### EXERCISE DIRECTIONS
Restate the listing below word for word, omitting any images.

### AVAILABLE DATA
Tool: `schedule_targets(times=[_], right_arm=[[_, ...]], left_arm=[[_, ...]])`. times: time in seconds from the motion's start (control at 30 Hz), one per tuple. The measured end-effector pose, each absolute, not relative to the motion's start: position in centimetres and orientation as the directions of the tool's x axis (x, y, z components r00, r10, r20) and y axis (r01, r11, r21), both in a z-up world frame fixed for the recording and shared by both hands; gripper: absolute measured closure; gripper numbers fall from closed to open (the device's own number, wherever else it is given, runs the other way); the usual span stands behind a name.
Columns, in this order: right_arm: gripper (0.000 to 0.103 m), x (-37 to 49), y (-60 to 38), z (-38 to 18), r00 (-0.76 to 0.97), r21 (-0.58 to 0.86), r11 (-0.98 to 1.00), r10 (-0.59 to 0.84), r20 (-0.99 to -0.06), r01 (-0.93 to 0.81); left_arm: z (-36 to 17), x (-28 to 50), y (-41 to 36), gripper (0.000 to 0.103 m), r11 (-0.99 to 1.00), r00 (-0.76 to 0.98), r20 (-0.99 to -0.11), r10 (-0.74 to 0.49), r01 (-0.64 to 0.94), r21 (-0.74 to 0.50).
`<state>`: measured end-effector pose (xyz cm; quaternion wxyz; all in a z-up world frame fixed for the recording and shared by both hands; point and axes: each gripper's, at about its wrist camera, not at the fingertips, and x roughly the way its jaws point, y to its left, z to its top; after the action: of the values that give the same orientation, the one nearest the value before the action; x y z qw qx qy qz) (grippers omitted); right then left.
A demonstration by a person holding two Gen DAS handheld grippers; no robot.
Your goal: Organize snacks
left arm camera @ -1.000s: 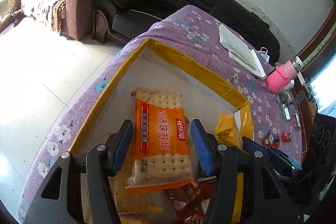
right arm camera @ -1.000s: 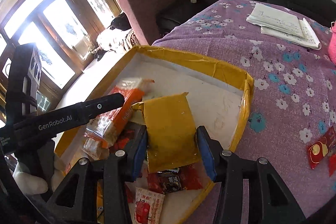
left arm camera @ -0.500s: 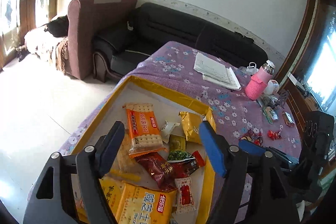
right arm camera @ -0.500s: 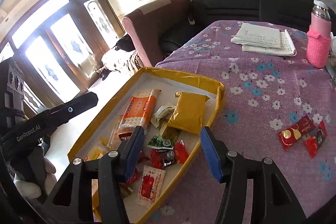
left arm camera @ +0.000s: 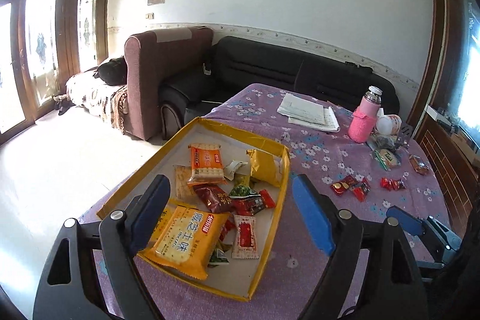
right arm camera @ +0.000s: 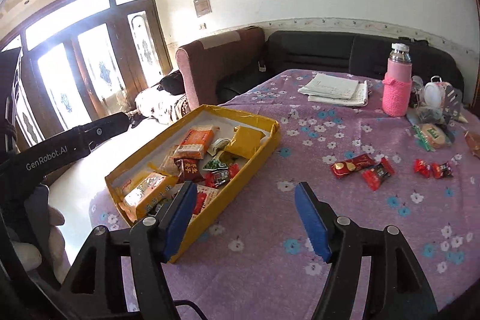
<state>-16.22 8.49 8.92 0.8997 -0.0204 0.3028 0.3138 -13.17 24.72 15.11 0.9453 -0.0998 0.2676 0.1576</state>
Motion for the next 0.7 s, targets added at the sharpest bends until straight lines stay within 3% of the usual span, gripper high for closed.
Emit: schedule_targets(times=[0.17, 0.7], right_arm=[[0.026, -18.5, 6.7, 10.1, 0.662, 0.111, 0.810, 0.541, -0.519, -0.576], [0.024, -20.6, 5.7, 10.0, 0.669, 0.094, 0.805, 0.547, -0.503, -0.586]], left_arm=[[15.2, -13.9, 22.5, 0.019, 0.941, 0.810, -0.540, 0.228, -0.325, -0.090], [15.6, -15.3, 20.2, 0.019, 0.953, 0.825, -0.518, 0.229, -0.297, -0.052]])
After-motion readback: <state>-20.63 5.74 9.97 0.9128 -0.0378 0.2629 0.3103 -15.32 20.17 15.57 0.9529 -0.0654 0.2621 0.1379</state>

### EXERCISE RESULT
Tool: `schedule_targets(times=[_], right_arm=[[_, ...]], left_arm=[[_, ...]])`. times: time in seconds from the motion's start (control at 30 Hz), one per tuple. The measured end-effector pose, each absolute, not relative to the motion's start: position in centimetres and orientation as the directions of the tool's x axis (x, y, z components r00, r10, r20) and y axis (r01, r11, r21), both in a z-up world frame fixed for the recording and shared by both hands; gripper: absolute measured closure; gripper numbers fall from closed to open (the device's own number, wherever else it is given, runs the other way); the usual span stands behind a name.
Columns, in this order: right_arm: gripper (0.000 to 0.103 m), x (-37 to 49), y (-60 to 38), z (-38 to 18), r00 (-0.76 to 0.97), r21 (-0.58 to 0.86), r11 (-0.98 to 1.00), r10 (-0.59 to 0.84), r20 (-0.99 to -0.06), r01 (-0.93 to 0.81); left_arm: z (-36 to 17), x (-28 to 50), y (-41 to 36), gripper (0.000 to 0.103 m), r11 (-0.99 to 1.00), r00 (-0.76 to 0.98), r20 (-0.99 to -0.11), r10 (-0.74 to 0.49), r01 (-0.64 to 0.94), r21 (-0.74 to 0.50).
`<state>`: measured end-effector pose (xyz cm; quaternion wxyz; all in a z-up world frame fixed for the recording and shared by both hands; point and axes: each gripper's, at about its wrist camera, not at the fingertips, and x roughly the way its jaws point, y to its left, z to its top; after the action: of the values that give the same orientation, the one nearest the value before the action; x y z qw qx qy qz) (grippers omitted); right then left.
A demonstration by a person holding two Gen DAS handheld grippers; no robot.
Your goal: Organize snacks
left arm camera @ -1.000s: 
right arm camera @ -1.000s: 
left arm camera @ -0.500s: 
right arm camera @ -0.500s: 
left arm camera @ +0.000s: 
right arm camera @ +0.000s: 
<state>-16.22 8.49 8.92 0.8997 -0.0204 0.3028 0.3138 -13.17 24.72 15.11 0.9453 -0.0998 0.2676 0.1576</state>
Motion for the next 0.7 s, targets added at the sharpest bends until straight lines stay within 3% of the usual span, gripper high for closed.
Emit: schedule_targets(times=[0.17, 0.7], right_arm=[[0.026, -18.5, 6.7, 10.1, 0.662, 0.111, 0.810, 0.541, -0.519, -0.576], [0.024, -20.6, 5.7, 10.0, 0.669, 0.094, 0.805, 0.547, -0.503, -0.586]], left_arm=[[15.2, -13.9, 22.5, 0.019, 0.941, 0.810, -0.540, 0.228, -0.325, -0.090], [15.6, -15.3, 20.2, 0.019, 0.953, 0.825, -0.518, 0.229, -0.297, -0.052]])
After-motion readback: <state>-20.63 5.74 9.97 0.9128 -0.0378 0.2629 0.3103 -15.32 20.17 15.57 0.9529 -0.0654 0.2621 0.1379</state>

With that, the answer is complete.